The list goes on and on in all its abundance, offering a much more expansive story of the work and the connections to place/ beings it weaves. As the year has progressed this practice has evolved, for example, Erika is leading the Tending People, Place and Planet community in collective data gathering of unusual data with a real focus upon the role of our more-than-human learning companions in permaculture practice.

It isn’t that we don’t collect more usual data — number of human participants and co-creators, different communities taking part/ co-creating, different organisations we collaborate with, number of activities, length of activities, budget lines, human participant quotes and case studies etc  it is just that we are determined to try to shift how we care for more unusual data and what that inspires, illuminates, provokes and helps us value and connect to differently.

For example, Helen (Workshop 24) responded to this unusual data gathering call by marrying it with ‘infrequently asked questions’. Both are part of a critical practice and intention of making the invisible visible in our data gathering and collective enquiries. It also feels like this is also part of how we engage in knowledge reciprocity and relational responsibility in our data gathering.

As part of our intention of ‘diversifying evidence and value’ we also have a deepening practice of weaving the wisdom of our more-than-human learning companions into our shared learning. This is a practical way of disrupting human exceptionalism, and naming our interdependence with all life. It is also a way of expressing gratitude and honouring the gifts they share as a reflective prompt which in turn reinforces our relations and cultivates kin-centric behaviours. Anab Jain reminds us of Anne Galloway’s perfectly timed What If question:

“What if we deny that human beings are exceptional? What if we stop speaking and listening only to ourselves? [Anne Galloway]

This multi-species focus is embraced in Place Detectorism within Stories of Place led by Holly (CoLab Dudley) which includes an embodied practice of sensing and sense-making in place with a more-than-human kin companion. This is a way of forging deeper connection to our more-than-human kin and opening up of new senses/ sensory interactions with place in our noticing. Similarly, this year in Exploring the Edges, Deb (Ekho Collective CIC) is convening a group of human and more-than-human learning companions to take part in the late Joanna Macy’s powerful practice “The Council of All Beings”. Here our sensing and noticing is once again centered around multi-species learning, interbeing empathy and more-than-human wisdom shared to support life-centred futures:

“And so we awaken today to a new kind of knowledge, a growing comprehension of our connectivity- and even identity- with everything in the universe.” [Joanna Macy]
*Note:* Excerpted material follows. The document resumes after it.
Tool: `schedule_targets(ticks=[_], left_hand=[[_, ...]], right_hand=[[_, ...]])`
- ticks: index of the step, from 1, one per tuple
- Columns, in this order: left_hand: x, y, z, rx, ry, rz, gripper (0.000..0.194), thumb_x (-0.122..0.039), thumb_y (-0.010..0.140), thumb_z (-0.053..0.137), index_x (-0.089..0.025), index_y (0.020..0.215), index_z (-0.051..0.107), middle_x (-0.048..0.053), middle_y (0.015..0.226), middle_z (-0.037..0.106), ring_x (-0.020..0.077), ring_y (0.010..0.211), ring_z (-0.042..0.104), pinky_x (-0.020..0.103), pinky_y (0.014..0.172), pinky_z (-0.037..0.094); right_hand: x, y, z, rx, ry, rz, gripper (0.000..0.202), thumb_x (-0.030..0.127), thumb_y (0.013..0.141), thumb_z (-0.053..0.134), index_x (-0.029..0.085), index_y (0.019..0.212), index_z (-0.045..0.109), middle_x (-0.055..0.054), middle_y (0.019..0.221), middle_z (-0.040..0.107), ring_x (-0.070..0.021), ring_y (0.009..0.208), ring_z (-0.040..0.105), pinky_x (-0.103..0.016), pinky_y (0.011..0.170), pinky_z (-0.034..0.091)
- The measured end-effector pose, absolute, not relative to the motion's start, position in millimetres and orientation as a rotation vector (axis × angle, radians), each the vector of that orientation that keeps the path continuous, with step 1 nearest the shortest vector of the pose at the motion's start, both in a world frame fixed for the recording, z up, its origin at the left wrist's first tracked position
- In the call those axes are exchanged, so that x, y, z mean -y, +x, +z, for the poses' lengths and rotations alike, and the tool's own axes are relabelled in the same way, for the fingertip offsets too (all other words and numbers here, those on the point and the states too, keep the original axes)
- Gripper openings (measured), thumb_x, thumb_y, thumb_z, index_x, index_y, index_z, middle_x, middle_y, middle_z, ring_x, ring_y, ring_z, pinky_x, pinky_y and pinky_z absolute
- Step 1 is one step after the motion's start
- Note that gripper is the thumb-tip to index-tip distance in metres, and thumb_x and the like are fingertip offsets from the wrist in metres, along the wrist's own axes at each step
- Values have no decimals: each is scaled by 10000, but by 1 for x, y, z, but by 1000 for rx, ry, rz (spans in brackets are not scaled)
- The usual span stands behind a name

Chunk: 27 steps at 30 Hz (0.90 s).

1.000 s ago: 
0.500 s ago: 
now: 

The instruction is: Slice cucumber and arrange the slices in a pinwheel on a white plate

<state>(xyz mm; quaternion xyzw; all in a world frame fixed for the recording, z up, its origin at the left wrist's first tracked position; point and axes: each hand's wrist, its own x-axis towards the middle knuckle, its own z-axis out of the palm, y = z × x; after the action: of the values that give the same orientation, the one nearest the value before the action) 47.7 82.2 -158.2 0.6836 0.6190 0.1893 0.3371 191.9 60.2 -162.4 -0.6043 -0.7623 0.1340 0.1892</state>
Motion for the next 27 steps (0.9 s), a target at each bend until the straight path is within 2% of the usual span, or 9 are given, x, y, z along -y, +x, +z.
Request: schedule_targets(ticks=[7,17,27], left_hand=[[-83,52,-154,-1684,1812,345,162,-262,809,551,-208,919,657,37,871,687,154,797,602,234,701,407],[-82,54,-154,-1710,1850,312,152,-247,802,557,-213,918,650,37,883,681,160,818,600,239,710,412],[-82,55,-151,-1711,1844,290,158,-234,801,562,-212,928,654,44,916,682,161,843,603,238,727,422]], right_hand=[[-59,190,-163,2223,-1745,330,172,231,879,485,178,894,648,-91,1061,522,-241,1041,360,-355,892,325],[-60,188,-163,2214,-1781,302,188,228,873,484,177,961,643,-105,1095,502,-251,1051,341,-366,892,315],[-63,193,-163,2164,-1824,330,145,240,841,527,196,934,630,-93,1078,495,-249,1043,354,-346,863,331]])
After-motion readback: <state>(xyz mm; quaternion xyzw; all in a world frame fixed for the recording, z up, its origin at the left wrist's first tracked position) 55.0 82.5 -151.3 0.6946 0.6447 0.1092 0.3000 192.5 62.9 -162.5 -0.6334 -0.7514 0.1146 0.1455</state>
Both these collective learning practices point us towards what Anab Jain refers to as a multi-species politics:

“By seeing the self not as an individual hero, but as one among many — human and non-human — a new kind of tentacular, multi-kind, multi-species politics of care might emerge. … A politics that gives us a new kind of relational agency to help us imagine alternatives for living with and through global warming. A politics which allows us to invent new practices of more-than-human care, humility, imagination, interdependence, resistance, revolt, repair, and mourning.” [Anab Jain]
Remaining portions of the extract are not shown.